This notebook runs on Google Colab.

- Colab provides a serverless Jupyter notebook environment for interactive development.
- (At the moment, 2024) Google Colab is free to use like other G Suite products.

In this laboratory we will build a simple data pipeline to get acquainted with the "main" steps necessary to transform your data.

- The data contains information from the 1990 California census. It does provide an accessible introductory dataset for teaching people about the basics of machine learning. 

From the book [Hands on machine learning](https://www.oreilly.com/library/view/hands-on-machine-learning/9781492032632/)

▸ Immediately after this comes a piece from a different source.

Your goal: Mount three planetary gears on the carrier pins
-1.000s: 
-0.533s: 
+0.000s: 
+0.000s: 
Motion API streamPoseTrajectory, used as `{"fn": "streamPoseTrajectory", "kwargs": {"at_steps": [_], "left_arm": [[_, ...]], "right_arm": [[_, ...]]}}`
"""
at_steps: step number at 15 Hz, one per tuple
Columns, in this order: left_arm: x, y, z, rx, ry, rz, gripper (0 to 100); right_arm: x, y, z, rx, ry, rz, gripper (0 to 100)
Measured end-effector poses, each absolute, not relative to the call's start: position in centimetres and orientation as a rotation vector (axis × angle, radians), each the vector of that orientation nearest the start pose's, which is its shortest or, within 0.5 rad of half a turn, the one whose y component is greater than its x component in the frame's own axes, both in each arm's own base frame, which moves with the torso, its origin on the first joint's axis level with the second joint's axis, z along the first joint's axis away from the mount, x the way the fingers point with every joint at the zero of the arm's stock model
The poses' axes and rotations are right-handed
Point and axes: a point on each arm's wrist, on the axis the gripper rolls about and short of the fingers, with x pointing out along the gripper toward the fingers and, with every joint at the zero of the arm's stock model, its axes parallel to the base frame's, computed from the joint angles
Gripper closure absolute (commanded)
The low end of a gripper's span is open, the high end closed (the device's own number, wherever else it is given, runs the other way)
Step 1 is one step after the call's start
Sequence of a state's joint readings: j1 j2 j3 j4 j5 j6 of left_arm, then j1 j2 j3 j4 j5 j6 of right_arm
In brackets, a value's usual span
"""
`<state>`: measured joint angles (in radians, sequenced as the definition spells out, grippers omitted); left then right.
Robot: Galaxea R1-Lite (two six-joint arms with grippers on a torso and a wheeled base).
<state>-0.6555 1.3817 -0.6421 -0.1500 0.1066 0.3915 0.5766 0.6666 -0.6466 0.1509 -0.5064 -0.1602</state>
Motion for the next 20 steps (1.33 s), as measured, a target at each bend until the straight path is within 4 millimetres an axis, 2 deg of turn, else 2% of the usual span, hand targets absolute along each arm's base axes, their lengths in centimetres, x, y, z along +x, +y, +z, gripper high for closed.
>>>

> This data has metrics such as the population, median income, median housing price, and so on for each block group in California. Block groups are the smallest geographical unit for which the US Census Bureau publishes sample data (a block group typically has a population of 600 to 3,000 people). We will just call them “districts” for short. The goal is to build a model to predict the median housing price in any district, given all the other metrics.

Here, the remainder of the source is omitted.